RECORDS FOR THE EXERCISE ▸
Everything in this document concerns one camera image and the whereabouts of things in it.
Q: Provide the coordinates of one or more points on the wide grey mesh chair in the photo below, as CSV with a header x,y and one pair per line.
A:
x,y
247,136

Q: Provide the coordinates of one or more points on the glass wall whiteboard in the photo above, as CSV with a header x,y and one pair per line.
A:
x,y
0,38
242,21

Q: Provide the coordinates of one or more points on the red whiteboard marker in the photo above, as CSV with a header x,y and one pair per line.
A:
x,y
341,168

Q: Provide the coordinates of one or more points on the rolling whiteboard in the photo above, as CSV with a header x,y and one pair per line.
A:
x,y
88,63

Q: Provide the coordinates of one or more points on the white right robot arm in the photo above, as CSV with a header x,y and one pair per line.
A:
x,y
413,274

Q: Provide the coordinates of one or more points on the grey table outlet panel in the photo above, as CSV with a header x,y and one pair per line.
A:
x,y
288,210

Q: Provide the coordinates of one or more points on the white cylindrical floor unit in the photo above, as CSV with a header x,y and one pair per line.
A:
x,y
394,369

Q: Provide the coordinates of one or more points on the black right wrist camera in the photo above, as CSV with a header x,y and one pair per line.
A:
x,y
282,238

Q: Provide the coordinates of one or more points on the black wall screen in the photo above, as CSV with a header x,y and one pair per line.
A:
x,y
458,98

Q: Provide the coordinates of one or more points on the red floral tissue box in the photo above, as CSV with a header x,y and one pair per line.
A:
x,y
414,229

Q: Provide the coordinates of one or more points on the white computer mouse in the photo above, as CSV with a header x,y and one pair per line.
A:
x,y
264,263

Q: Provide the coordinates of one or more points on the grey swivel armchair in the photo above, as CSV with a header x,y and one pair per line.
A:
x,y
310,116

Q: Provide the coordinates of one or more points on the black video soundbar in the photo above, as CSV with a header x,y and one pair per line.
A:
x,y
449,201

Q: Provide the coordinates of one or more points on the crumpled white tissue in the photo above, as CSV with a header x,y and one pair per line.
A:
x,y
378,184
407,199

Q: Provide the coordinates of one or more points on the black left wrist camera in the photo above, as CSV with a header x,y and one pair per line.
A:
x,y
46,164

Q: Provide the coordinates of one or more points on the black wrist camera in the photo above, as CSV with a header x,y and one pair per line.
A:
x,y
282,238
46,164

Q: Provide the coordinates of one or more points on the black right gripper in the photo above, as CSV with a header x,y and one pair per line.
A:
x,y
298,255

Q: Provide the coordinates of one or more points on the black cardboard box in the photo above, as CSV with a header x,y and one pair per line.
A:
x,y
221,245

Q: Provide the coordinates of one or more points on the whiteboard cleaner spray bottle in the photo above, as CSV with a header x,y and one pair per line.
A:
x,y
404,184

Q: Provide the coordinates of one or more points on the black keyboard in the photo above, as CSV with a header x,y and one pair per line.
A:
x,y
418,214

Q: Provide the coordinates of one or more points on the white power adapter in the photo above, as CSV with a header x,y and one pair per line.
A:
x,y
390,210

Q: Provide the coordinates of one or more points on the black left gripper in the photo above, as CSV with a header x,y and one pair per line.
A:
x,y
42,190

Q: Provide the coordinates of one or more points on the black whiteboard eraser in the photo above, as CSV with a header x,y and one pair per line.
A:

TRY IT ▸ The records above must be output exactly, in full.

ANSWER SPACE ▸
Everything in this document concerns one camera image and the whereabouts of things in it.
Q: Provide the coordinates of one or more points on the wide grey mesh chair in the photo below, as CSV with a header x,y and one pair per line.
A:
x,y
247,136

Q: Provide the coordinates of one or more points on the glass wall whiteboard in the photo above, as CSV with a header x,y and one pair per line.
A:
x,y
0,38
242,21

Q: Provide the coordinates of one or more points on the red whiteboard marker in the photo above, as CSV with a header x,y and one pair per line.
A:
x,y
341,168

Q: Provide the coordinates of one or more points on the rolling whiteboard in the photo above, as CSV with a header x,y and one pair per line.
A:
x,y
88,63

Q: Provide the coordinates of one or more points on the white right robot arm in the photo above, as CSV with a header x,y and one pair per line.
A:
x,y
413,274

Q: Provide the coordinates of one or more points on the grey table outlet panel in the photo above, as CSV with a header x,y and one pair per line.
A:
x,y
288,210

Q: Provide the coordinates of one or more points on the white cylindrical floor unit in the photo above, as CSV with a header x,y and one pair per line.
A:
x,y
394,369

Q: Provide the coordinates of one or more points on the black right wrist camera in the photo above, as CSV with a header x,y and one pair per line.
A:
x,y
282,238

Q: Provide the coordinates of one or more points on the black wall screen in the photo above, as CSV with a header x,y and one pair per line.
A:
x,y
458,98

Q: Provide the coordinates of one or more points on the red floral tissue box in the photo above, as CSV with a header x,y and one pair per line.
A:
x,y
414,229

Q: Provide the coordinates of one or more points on the white computer mouse in the photo above, as CSV with a header x,y and one pair per line.
A:
x,y
264,263

Q: Provide the coordinates of one or more points on the grey swivel armchair in the photo above, as CSV with a header x,y and one pair per line.
A:
x,y
310,116

Q: Provide the coordinates of one or more points on the black video soundbar in the photo above, as CSV with a header x,y and one pair per line.
A:
x,y
449,201

Q: Provide the coordinates of one or more points on the crumpled white tissue in the photo above, as CSV with a header x,y and one pair per line.
A:
x,y
378,184
407,199

Q: Provide the coordinates of one or more points on the black left wrist camera in the photo above, as CSV with a header x,y and one pair per line.
A:
x,y
46,164

Q: Provide the coordinates of one or more points on the black wrist camera in the photo above, as CSV with a header x,y and one pair per line.
A:
x,y
282,238
46,164

Q: Provide the coordinates of one or more points on the black right gripper in the photo above, as CSV with a header x,y and one pair per line.
A:
x,y
298,255

Q: Provide the coordinates of one or more points on the black cardboard box in the photo above, as CSV with a header x,y and one pair per line.
A:
x,y
221,245

Q: Provide the coordinates of one or more points on the whiteboard cleaner spray bottle in the photo above, as CSV with a header x,y and one pair per line.
A:
x,y
404,184

Q: Provide the coordinates of one or more points on the black keyboard in the photo above, as CSV with a header x,y and one pair per line.
A:
x,y
418,214

Q: Provide the coordinates of one or more points on the white power adapter in the photo above, as CSV with a header x,y and one pair per line.
A:
x,y
390,210

Q: Provide the coordinates of one or more points on the black left gripper in the photo above, as CSV with a header x,y and one pair per line.
A:
x,y
42,190

Q: Provide the coordinates of one or more points on the black whiteboard eraser in the photo above, as CSV with a header x,y and one pair per line.
A:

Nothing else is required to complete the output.